A recent string of mall robberies have posed a serious threat to customers and retailers and have shown the short-comings of security guards and the police with the response to these incidents.
This past weekend, Trigg Jewelers’ inside Cavendish square mall in Claremont was robbed for the second time, which again places the spotlight on safety and security plans at shopping centres.
Dr Johan Burger Senior Researcher for the Governance, Crime and Justice Division at the Institute for Security Studies says that places tend to be targeted more than once because criminals know the property well and they know precisely what security measures are in place. Burglars come to learn what the security weaknesses are and they will also probably know any changes to the security measures.
“There needs to be major changes in the security measures once you have been a victim of this crime to create some sort of deterrence for future attacks,” Dr Burger explained.

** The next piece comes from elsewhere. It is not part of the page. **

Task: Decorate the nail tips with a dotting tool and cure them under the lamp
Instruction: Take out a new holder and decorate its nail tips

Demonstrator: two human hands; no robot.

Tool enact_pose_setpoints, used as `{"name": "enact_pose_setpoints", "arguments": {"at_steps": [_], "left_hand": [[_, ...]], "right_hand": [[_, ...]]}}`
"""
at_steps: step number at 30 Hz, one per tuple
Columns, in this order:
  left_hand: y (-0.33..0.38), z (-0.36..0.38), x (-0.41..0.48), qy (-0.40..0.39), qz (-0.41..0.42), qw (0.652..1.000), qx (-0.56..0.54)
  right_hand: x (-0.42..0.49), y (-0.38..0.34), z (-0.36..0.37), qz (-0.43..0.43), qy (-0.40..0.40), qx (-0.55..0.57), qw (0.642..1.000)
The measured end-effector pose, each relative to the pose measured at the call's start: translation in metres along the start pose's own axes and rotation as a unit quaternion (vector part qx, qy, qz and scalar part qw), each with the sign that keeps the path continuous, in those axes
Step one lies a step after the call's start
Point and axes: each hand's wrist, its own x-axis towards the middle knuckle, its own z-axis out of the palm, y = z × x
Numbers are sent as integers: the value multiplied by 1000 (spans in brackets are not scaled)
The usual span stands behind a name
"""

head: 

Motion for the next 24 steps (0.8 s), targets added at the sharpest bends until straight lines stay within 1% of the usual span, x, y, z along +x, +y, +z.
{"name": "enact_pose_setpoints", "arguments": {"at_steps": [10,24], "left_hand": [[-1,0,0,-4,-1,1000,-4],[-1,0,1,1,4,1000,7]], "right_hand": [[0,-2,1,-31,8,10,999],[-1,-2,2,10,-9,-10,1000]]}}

Usually during the festive season sees a spike in business robberies, simply due to the fact that there is more cash available.

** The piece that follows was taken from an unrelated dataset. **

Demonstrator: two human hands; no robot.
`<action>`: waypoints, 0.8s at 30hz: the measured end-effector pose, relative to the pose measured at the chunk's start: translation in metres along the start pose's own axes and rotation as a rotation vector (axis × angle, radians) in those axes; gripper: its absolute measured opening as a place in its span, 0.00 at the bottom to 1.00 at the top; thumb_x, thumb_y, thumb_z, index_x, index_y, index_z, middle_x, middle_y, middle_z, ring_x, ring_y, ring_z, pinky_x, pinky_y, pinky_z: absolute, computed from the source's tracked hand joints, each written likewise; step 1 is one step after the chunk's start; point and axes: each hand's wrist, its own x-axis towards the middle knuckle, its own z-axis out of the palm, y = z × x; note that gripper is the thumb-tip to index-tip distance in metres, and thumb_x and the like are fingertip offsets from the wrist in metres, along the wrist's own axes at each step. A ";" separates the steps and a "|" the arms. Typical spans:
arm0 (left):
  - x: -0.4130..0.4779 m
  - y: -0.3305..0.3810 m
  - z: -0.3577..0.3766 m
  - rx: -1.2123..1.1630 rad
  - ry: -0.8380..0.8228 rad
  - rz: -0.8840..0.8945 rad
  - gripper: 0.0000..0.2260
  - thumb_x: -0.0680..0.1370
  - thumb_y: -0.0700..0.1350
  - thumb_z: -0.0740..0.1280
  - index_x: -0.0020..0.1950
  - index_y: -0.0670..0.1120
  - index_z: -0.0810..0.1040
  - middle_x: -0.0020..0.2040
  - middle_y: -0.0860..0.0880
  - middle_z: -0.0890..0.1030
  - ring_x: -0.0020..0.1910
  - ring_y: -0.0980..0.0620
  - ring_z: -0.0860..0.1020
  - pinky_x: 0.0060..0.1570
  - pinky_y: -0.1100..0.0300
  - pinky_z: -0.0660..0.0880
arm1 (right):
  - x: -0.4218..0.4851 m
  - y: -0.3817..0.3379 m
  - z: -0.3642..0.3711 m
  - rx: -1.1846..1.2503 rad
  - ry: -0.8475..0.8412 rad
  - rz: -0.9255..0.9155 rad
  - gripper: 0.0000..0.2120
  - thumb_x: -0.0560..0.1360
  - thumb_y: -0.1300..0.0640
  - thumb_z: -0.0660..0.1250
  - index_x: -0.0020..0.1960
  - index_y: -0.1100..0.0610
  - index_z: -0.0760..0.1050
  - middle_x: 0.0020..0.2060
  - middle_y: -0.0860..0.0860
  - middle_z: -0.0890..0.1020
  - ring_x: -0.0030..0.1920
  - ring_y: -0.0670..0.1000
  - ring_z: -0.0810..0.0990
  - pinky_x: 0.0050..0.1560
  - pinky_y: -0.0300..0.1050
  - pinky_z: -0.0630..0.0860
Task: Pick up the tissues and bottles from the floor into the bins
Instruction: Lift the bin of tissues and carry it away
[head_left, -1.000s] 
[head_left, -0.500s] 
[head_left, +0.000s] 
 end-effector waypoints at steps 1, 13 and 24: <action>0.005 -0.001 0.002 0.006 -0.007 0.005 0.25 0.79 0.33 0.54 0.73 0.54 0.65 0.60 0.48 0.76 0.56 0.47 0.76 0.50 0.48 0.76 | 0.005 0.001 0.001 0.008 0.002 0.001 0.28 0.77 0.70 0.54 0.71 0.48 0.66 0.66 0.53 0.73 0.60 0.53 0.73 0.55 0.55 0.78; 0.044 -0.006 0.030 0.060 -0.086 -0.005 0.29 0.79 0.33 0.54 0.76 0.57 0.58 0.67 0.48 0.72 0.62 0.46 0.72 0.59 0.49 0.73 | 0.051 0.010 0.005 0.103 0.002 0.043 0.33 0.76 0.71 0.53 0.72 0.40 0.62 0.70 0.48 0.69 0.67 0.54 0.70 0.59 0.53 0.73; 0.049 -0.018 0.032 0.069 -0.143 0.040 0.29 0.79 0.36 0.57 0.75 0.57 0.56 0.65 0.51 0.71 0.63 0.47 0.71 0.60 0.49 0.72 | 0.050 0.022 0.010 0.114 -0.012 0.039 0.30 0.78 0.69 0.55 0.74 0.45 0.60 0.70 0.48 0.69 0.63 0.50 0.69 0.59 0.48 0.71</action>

However, during this past festive season Western Cape police reported that there was a decrease in business robberies, due to more preparedness for the busy season.
“To the credit of police they have managed to put together festive season operations which is aimed at providing high visible police presence in these so called hot spots areas,” says Dr Burger.
“That has achieved a huge amount of deterrence in places previously targeted so that may have contributed to a decline where as in the past we have seen an increase.”
Furthermore, shopping malls are built to allow customers to move around freely so it’s about easy access and visibility for criminals to access.
“The moment you try and make it difficult for criminals to access then you similarly make it difficult for ordinary customers to access these premises,” Dr Burger said.
“Shopping malls need to find a balance between putting in place measures that would act as a deterrent and allowing free access to customers”.
Dr Burger says that part of the deterrence should be visible security guards that are well trained and that presents in the manner that they conduct themselves some sort of professional deterrence towards would be criminals.
“And of course CCTV cameras that are well placed that are well operated in terms of those who monitor what they see and active on them in terms of reaction,” Dr Burger continued.
“Especially when there has been a spat of robberies at a particular mall there needs to be good cooperation with police who can provide outer perimeter police visibility you would not want to deploy police officers inside the mall especially not armed police officers, but if they are deployed outside then you have unarmed guards in the mall and armed police in the outer perimeter because criminals will be aware that there is a possibility that they would run into police outside the building.”
He advised that high targeted jewellery shops be placed further inside the mall that will make the shop easier to secure. This will ensure stricter movement control in that area than in the rest of the shopping mall.
But security expert Dirk Jones has warned that there is a more sophisticated and organised armed robbery syndicate operating in commercial hubs. They don’t look like typical criminals, and are instead dressed smartly and unassuming.
“They dress in nice suits, they rob… they hijack high-end vehicles that they then use in hijackings, as seen happening in Sandton,” said Jones.
“We see it mostly in the affluent areas where the robbers don’t stick out, because they are driving vehicles which are the same as the vehicles other people in those areas are driving…”
Police are still searching for the criminals that robbed the jewellery store in Claremont at the weekend. The public is also asked to remain vigilant and secure their belongings when out in public.